B is rejected on principle, not feasibility: this package’s differentiator is evidence and explicit boundaries, and B erodes both at the exact moment they matter (a failure). The live question is A versus C, and it is genuinely close. C delivers most of the value today with zero core risk — which is why ADR-0002 and ADR-0003 rank earlier. A earns its complexity only if the propose-only loop proves so common that standardizing budgets, scratch fidelity, and fix provenance in the pipeline beats every host doing it ad hoc.

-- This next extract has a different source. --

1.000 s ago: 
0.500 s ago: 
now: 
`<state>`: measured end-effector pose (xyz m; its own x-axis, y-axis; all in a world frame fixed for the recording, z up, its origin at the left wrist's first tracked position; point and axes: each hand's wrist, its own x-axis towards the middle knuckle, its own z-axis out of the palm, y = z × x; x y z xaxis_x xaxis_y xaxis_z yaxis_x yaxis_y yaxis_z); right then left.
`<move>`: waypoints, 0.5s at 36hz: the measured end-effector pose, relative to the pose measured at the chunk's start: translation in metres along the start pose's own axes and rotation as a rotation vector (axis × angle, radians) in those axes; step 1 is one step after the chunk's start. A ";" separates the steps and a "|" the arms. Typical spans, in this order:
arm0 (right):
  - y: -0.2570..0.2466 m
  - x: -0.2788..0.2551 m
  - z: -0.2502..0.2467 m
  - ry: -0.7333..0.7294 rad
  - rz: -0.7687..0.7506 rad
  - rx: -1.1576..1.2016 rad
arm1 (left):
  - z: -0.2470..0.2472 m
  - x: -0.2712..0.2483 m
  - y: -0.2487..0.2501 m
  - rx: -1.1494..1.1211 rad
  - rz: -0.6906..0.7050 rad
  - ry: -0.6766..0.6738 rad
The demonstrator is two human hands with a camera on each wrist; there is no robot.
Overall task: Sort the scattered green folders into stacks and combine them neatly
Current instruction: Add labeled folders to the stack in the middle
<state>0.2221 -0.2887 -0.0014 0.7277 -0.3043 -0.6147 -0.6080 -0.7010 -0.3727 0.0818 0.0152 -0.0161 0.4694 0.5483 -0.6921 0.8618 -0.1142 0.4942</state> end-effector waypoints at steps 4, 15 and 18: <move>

Proposed sequencing: ship C implicitly (it falls out of 0002+0003), gather real usage, land A only when the patterns are observed rather than guessed.

Consequences

Action Items

  1. Defer until ADR-0001 and ADR-0003 ship; re-evaluate A-versus-C with observed outer-loop usage.
  2. Spec the appendix phase and fixes/ layout; define scratch-workspace fidelity requirements (when is a repro attempt honest?).
  3. Spec fix apply (collision behavior, dirty-tree refusal).
  4. Register claims (propose-only, budgets, CI-skip, tree-untouched) with PROMISE: tests; CHANGELOG entry labeled appropriately.